• **EXERCISE DESCRIPTION**
Filter out all lines without the word "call" from the data below, please, and copy the rest.

(Source data)
━━━━━━━━
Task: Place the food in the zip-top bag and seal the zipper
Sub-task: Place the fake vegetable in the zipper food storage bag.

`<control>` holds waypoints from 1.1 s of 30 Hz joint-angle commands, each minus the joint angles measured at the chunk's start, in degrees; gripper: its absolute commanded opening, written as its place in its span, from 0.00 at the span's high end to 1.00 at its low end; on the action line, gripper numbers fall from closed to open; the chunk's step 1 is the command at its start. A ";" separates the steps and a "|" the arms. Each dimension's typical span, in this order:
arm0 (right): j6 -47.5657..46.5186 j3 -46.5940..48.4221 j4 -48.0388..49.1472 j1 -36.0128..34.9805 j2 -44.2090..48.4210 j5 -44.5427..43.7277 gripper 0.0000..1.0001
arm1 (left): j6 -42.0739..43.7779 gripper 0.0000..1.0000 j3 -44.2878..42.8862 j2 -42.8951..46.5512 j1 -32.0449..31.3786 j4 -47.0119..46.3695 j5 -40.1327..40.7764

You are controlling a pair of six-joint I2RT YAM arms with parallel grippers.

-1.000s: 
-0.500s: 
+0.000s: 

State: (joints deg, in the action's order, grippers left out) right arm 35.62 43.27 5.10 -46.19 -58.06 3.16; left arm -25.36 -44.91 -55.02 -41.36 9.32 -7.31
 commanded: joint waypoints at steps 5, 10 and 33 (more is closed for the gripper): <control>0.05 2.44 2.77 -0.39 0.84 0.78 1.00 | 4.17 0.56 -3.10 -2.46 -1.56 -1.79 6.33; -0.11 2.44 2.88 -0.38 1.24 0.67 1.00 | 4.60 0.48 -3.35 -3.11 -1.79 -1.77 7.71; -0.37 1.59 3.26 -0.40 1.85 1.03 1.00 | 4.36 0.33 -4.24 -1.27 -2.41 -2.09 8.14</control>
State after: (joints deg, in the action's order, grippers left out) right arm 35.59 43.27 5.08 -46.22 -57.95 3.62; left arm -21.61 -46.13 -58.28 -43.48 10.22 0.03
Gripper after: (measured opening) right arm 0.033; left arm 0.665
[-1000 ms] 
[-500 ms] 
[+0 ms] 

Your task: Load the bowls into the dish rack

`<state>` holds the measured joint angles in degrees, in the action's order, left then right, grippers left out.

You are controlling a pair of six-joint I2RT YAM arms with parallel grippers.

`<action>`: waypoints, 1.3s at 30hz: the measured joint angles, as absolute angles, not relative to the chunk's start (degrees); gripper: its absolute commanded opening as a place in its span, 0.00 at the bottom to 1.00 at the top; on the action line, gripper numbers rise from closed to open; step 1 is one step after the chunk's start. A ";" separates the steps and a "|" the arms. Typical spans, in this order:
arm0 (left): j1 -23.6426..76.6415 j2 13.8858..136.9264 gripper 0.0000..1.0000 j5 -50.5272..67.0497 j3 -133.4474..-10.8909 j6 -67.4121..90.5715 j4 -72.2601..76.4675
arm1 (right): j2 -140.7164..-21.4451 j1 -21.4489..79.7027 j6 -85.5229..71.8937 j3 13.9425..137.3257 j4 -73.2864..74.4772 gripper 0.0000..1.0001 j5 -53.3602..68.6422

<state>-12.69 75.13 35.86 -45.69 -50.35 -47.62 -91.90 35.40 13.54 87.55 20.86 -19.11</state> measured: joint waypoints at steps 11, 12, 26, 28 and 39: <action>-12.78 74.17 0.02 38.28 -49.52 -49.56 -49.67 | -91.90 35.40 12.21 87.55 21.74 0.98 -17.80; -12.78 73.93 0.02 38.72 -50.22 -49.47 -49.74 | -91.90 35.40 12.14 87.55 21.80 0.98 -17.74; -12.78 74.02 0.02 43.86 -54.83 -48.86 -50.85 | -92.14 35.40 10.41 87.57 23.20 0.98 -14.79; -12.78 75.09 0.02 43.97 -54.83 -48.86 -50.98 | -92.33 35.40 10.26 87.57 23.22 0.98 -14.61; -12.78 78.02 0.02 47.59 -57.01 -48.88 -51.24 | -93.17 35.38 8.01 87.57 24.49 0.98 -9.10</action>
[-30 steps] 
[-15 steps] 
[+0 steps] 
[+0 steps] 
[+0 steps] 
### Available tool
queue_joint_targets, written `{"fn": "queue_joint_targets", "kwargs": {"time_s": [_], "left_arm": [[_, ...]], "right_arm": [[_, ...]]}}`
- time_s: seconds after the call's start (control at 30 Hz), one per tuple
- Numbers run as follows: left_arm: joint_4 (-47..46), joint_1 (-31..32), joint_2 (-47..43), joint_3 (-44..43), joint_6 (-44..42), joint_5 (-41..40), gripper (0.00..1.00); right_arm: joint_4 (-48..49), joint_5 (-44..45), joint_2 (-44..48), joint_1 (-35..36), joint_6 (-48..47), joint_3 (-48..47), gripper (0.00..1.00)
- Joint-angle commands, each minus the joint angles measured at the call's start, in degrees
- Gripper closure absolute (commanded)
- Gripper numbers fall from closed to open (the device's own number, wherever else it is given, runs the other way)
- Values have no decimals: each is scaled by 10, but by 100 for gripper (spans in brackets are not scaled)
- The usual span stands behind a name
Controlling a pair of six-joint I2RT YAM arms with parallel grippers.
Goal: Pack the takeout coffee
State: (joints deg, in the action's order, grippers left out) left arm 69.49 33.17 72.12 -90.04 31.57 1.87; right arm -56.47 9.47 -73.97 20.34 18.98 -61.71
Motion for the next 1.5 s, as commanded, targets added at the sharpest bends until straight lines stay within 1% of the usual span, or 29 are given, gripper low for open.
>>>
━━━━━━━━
• **TASK OUTPUT**
- time_s: seconds after the call's start (control at 30 Hz), one per tuple
- Joint-angle commands, each minus the joint angles measured at the call's start, in degrees

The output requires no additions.